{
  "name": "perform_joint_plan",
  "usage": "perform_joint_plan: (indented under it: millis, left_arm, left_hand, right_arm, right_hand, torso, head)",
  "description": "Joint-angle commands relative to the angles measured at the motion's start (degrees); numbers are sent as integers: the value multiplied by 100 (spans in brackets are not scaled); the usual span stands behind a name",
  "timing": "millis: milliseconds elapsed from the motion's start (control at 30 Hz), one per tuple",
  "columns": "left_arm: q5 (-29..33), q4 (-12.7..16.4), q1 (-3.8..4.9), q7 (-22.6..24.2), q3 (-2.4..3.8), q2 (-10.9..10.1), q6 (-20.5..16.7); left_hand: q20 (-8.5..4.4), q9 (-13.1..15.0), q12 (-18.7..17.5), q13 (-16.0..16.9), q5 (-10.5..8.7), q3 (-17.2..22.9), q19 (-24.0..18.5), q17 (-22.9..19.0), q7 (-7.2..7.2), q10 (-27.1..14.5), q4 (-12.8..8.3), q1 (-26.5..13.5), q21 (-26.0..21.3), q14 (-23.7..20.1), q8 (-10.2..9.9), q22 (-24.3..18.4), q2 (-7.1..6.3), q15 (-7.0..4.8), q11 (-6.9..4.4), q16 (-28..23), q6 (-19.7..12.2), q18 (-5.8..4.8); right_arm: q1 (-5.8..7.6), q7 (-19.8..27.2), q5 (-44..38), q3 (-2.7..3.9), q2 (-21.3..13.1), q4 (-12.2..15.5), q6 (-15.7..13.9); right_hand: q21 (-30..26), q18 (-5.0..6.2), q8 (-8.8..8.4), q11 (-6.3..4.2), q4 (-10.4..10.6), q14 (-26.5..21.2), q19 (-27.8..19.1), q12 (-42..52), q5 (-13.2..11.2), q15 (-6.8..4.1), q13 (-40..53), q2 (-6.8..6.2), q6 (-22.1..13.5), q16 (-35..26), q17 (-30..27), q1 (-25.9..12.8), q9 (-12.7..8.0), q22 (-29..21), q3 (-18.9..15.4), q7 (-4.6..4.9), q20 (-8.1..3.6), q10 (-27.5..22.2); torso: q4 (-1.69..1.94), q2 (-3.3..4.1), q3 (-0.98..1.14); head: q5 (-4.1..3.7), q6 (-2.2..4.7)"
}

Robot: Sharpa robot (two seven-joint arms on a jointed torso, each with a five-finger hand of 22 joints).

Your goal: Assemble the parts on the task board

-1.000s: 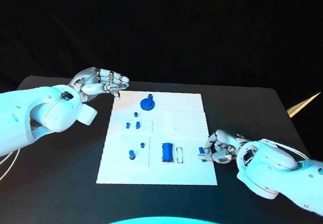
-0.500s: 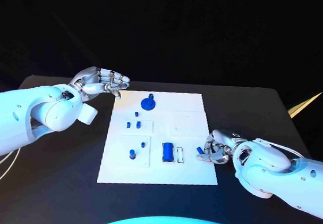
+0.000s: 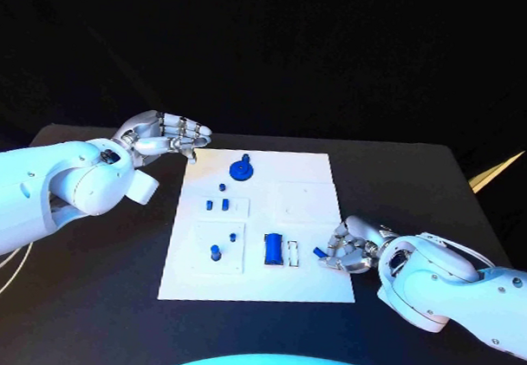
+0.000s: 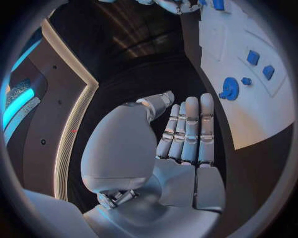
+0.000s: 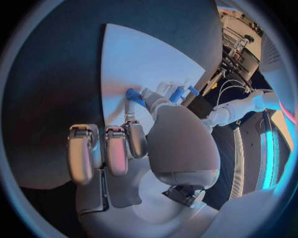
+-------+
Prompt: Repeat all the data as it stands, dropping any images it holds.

Solution to the problem:
{
  "name": "perform_joint_plan",
  "usage": "perform_joint_plan: (indented under it: millis, left_arm, left_hand, right_arm, right_hand, torso, head)",
  "description": "Joint-angle commands relative to the angles measured at the motion's start (degrees); numbers are sent as integers: the value multiplied by 100 (spans in brackets are not scaled); the usual span stands behind a name",
  "timing": "millis: milliseconds elapsed from the motion's start (control at 30 Hz), one per tuple",
  "columns": "left_arm: q5 (-29..33), q4 (-12.7..16.4), q1 (-3.8..4.9), q7 (-22.6..24.2), q3 (-2.4..3.8), q2 (-10.9..10.1), q6 (-20.5..16.7); left_hand: q20 (-8.5..4.4), q9 (-13.1..15.0), q12 (-18.7..17.5), q13 (-16.0..16.9), q5 (-10.5..8.7), q3 (-17.2..22.9), q19 (-24.0..18.5), q17 (-22.9..19.0), q7 (-7.2..7.2), q10 (-27.1..14.5), q4 (-12.8..8.3), q1 (-26.5..13.5), q21 (-26.0..21.3), q14 (-23.7..20.1), q8 (-10.2..9.9), q22 (-24.3..18.4), q2 (-7.1..6.3), q15 (-7.0..4.8), q11 (-6.9..4.4), q16 (-28..23), q6 (-19.7..12.2), q18 (-5.8..4.8); right_arm: q1 (-5.8..7.6), q7 (-19.8..27.2), q5 (-44..38), q3 (-2.7..3.9), q2 (-21.3..13.1), q4 (-12.2..15.5), q6 (-15.7..13.9); right_hand: q21 (-30..26), q18 (-5.0..6.2), q8 (-8.8..8.4), q11 (-6.3..4.2), q4 (-10.4..10.6), q14 (-26.5..21.2), q19 (-27.8..19.1), q12 (-42..52), q5 (-13.2..11.2), q15 (-6.8..4.1), q13 (-40..53), q2 (-6.8..6.2), q6 (-22.1..13.5), q16 (-35..26), q17 (-30..27), q1 (-25.9..12.8), q9 (-12.7..8.0), q22 (-29..21), q3 (-18.9..15.4), q7 (-4.6..4.9), q20 (-8.1..3.6), q10 (-27.5..22.2); torso: q4 (-1.69..1.94), q2 (-3.3..4.1), q3 (-0.98..1.14); head: q5 (-4.1..3.7), q6 (-2.2..4.7)"
}

Robot: Sharpa robot (two seven-joint arms on a jointed torso, each with a five-finger hand of 22 joints).

Your goal: Assemble the parts on the task board

-1.000s: 
-0.500s: 
+0.000s: 
+0.000s: 
+0.000s: 

Work on the exercise is complete.